Un ancestrale viaggio nel tempo, uno spettacolare scenario ai confini tra Oristanese e Medio Campidano, un’aria di mistero sprigionata da cinquemila anni di storia stratificati in un solo luogo. Il parco archeologico di Cuccurada è arroccato sul ciglio meridionale del tavolato di sa Struvina, immerso nella natura mediterranea, a pochi passi da Mogoro, centro rinomato per manifattura tessile e produzione vitivinicola. Da lassù, dove accanto alle imponenti vestigia del passato vanno in scena spettacoli e mostre, dominerai un suggestivo panorama: dalla valle del rio Mogoro al mare della Costa Verde, attraverso Campidano e i monti Arci, Arcuentu e Linas. Il vasto complesso preistorico e protostorico è ben visibile dalla statale 131: svolterai al bivio per Mogoro (Km 62,5) e lo raggiungerai dopo appena due chilometri. Alla sua scoperta sarai accompagnato dalle guide del parco, la cui sede ospita centro informazioni e sala didattica ed espositiva.

La prima indagine sul sito fu del ‘padre’ dell’archeologia sarda, Giovanni Lilliu, a metà XX secolo. Poi è stato disseppellito da ben dodici campagne di scavo a partire dal 1994 e tuttora in corso, che hanno portato alla luce monumentali testimonianze di una frequentazione plurimillenaria: un muraglia megalitica, una struttura ciclopica a pianta ellittica (Cuccurada A), un nuraghe dalla struttura complessa e inconsueta (Cuccurada B) - così originale da distinguerlo da tutti gli altri - e i resti di capanne nuragiche che si sovrappongono a un più antico insediamento eneolitico (seconda metà del III millennio a.C.), riferibile alla cultura di Monte Claro. I caratteri dell’insediamento sono singolari soprattutto per questa sovrapposizione di varie culture: alcuni sporadici ritrovamenti sono ancora più antichi, attribuiti alla cultura di San Michele di Ozieri del Neolitico finale (3200-2800 a.C.) e attestanti contatti con il villaggio di Puisteris, sull’altra riva del rio Mogoro.
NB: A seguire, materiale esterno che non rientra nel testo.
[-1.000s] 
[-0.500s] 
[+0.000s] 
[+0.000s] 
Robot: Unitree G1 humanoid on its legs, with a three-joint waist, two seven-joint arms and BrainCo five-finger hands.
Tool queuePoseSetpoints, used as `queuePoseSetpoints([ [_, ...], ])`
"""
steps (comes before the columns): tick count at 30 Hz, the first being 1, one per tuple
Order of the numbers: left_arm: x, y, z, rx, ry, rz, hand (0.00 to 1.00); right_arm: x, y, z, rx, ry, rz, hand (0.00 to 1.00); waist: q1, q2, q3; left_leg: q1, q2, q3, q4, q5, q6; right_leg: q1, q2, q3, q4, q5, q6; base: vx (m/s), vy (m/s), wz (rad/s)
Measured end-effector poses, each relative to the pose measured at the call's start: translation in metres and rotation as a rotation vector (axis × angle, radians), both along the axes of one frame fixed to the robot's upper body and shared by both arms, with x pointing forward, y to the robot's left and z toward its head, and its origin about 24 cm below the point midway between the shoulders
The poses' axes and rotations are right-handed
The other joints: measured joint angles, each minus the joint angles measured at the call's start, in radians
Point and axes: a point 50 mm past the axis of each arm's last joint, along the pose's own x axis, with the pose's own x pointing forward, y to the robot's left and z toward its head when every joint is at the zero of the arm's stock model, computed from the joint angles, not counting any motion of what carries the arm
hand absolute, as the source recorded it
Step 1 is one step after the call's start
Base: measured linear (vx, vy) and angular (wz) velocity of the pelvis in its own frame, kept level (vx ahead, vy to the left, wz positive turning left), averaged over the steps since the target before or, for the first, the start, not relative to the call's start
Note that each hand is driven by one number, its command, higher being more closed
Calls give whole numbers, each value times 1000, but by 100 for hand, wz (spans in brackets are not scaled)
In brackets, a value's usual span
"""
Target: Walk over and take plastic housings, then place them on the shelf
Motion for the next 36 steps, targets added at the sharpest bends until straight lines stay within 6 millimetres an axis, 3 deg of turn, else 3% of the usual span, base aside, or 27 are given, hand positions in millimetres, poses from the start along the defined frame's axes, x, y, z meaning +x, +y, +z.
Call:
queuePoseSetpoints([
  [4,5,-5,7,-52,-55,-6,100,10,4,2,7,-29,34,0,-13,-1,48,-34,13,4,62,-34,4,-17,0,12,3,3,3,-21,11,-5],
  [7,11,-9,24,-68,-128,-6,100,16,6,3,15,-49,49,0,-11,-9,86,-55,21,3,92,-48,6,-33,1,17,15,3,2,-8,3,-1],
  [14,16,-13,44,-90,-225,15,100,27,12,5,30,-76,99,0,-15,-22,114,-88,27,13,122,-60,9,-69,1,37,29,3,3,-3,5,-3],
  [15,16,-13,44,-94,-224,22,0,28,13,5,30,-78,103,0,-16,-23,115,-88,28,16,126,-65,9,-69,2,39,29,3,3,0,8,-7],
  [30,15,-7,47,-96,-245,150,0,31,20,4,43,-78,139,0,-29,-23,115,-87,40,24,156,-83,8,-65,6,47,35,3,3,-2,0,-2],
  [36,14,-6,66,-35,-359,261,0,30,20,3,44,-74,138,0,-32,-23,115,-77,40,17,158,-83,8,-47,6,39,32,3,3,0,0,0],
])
Il nuraghe è una ‘fortezza’ imperniata su un primitivo edificio ‘a corridoio’ (o protonuraghe) del Bronzo antico e medio (XX-XIV a.C.), che, mezzo millennio dopo, nel Bronzo recente (XIV-XIII a.C.), fu inglobato in un bastione a quattro torri perimetrali, raccordate da mura rettilinee. La più imponente è la torre D. Al loro interno è racchiuso un vasto cortile, dove si aprono gli accessi ai vani interni. Il nucleo protonuragico ha pianta reniforme, ingressi trasversali, una grande scalinata e due cellette ellittiche contrapposte, una con copertura a tholos (falsa cupola) intatta. Il bastione polilobato è rafforzato da un poderoso rifascio murario.

Gli scavi del cortile centrale hanno svelato un unicum nel mondo nuragico, ossia capanne erette all’interno delle mura, coeve di quelle sorte all’esterno, risalenti forse al Bronzo finale, ma costruite su strutture precedenti con conci caduti dagli spalti del nuraghe. Vicino al complesso, sull’estremo versante sud del pianoro, osserverai una struttura prenuragica a pianta ellittica, dotata di un angusto ingresso architravato. L’intero insediamento era ‘protetto’, inoltre, una poderosa muraglia megalitica, eretta a sud-ovest delle abitazioni, che risalirebbe a fine III millennio a.C. e di cui oggi restano circa otto metri, alti quasi tre.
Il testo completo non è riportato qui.